Nuevamente es a través del giro que la relación transferencial le permite dar que puede ir encontrando un sentido a su ser en el mundo. Cansada de sus artesanías y sus trabajos con distintos metales, decide comenzar a estudiar historia, terreno en el que destaca notoriamente por sus investigaciones sobre las tumbas faraónicas y en general, el tratamiento de la muerte en el antiguo Egipto. La muerte retorna a su vida después de rondar alrededor de ella permanentemente, pero este retorno está más del lado de la sublimación, y recordemos lo ya dicho de Melanie Klein: “…el simbolismo no sólo constituye el fundamento de toda fantasía y sublimación” Es su paso por lo simbólico lo que le permite sublimar.

            En el desarrollo normal, durante la posición depresiva, paralelamente al inicio de la relación con la “realidad objetiva”, se produce el comienzo del área transicional con la aparición del objeto transicional en lo que será el inicio de la simbolización.

El objeto transicional es el primer símbolo, representa la confianza en la relación con la madre y sirve de alivio a las ansiedades depresivas normales de esta época. Aquí puede producirse otra falla: si está comprometida la creatividad inicial, la experiencia de creación del objeto transicional queda anulada o disminuida, o frente a algún problema posterior con el objeto externo que le quite vitalidad al objeto interno o lo transforme en persecutorio, producirá la pérdida de la transicionalidad.

El inicio de la cadena simbólica entonces, corre riesgo. La posibilidad de usar símbolos (y creer en ellos) para poder elaborar las múltiples experiencias de ausencia de los objetos a lo largo de la vida, queda comprometida y no va a haber elementos suficientes en el área transicional que permitan entre otras cosas: elaborar duelos,  producir síntomas a través de mecanismos neuróticos, por la ausencia de simbolización o  crear sueños para la elaboración psíquica de los traumas.

Dejamos para otro espacio todo aquello referente a la simbolización en el proceso terapéutico con pacientes neuróticos, donde la interpretación de los símbolos adquiere otra dimensión, tanto con niños, adolescentes o adultos. Para dejar ese espacio abierto a la reflexión vemos que Jung insiste en el doble valor de la interpretación psicológica, no sólo por los datos que facilita sobre el material nuevo y directo, de sueños, ensueños diurnos y fantasías, relatos, obras de arte o literatura, sino por la comprobación que estos arrojan sobre los mitos y leyendas de carácter colectivo. Señala también que la interpretación de los productos del inconsciente tiene dos aspectos: lo que el símbolo representa en sí (interpretación objetiva) y lo que significa como proyección, como “caso” particularizado (interpretación subjetiva). Por nuestra parte, la interpretación objetiva es lo que denominamos “comprensión”, simplemente. La subjetiva es la verdadera interpretación, que consiste en la traducción del sentido más general y profundo del símbolo a un momento concreto particular, a unos casos determinados.

 “La interpretación psicológica es el término medio entre la verdad objetiva del símbolo y la exigencia situacional de quien vive ese símbolo. También interviene en variable escala la tendencia del intérprete, a quien será ciertamente difícil sustraerse de su orientación peculiar.”

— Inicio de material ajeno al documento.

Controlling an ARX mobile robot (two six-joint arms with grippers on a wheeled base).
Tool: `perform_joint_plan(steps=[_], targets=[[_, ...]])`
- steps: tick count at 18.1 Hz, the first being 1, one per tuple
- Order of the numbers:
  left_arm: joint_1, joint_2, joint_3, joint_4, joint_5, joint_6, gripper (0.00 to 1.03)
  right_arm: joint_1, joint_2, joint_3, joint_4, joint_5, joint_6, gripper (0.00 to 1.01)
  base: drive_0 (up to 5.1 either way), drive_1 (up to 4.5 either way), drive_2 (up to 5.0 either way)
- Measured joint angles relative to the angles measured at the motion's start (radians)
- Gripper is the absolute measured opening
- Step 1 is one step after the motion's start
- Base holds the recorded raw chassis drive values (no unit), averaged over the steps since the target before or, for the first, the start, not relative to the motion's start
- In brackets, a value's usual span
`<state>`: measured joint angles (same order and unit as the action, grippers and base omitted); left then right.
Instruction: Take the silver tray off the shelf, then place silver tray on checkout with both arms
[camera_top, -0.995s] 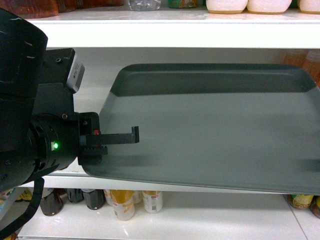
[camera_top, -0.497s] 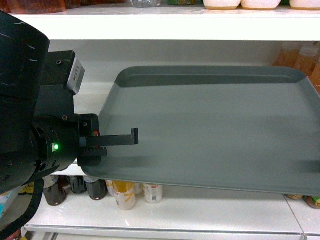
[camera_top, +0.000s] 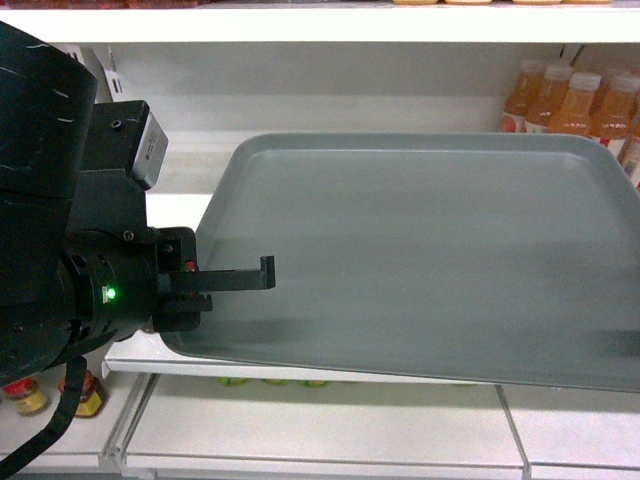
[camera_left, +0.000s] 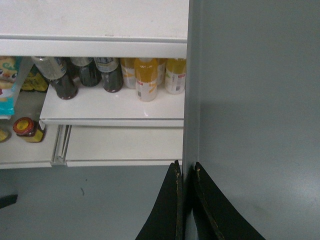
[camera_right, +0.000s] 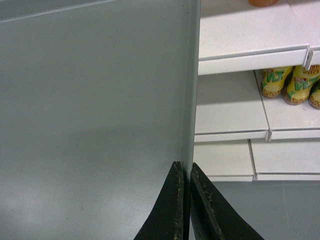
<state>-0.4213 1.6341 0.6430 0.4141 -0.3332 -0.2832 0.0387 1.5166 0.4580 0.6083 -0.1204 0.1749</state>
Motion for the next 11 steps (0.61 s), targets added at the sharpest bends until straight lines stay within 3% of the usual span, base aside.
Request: perform_joint_plan(steps=[11], targets=[[0.003, 0.0, 0.0, -0.004, 0.0, 0.002, 0.03, 0.0, 0.0, 0.0, -0.002, -0.001, 0.0, 0.03, 0.1, -4.23, 4.4]])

En el encuentro que hoy nos convoca me pareció más interesante acercarnos a la problemática que se nos presenta cuando hay una falla de entrada en la función simbólica. Las posibilidades terapéuticas en estos casos tan difíciles, pero cada vez más frecuentes, son posibles siempre que el espacio terapéutico se plantee como un espacio donde el jugar pueda advenir.

Sea lo que sea que se pueda jugar en el espacio transicional que se genera entre analista y paciente, siempre hay que tener en cuenta que lo que allí está ocurriendo debe poder ser traducido, interpretado y por lo tanto historizado entre los dos jugadores, para que se puedan dar las posibilidades de que los pacientes que nos consultan puedan dar un sentido a su propia historia y así ser dueños de su propio deseo.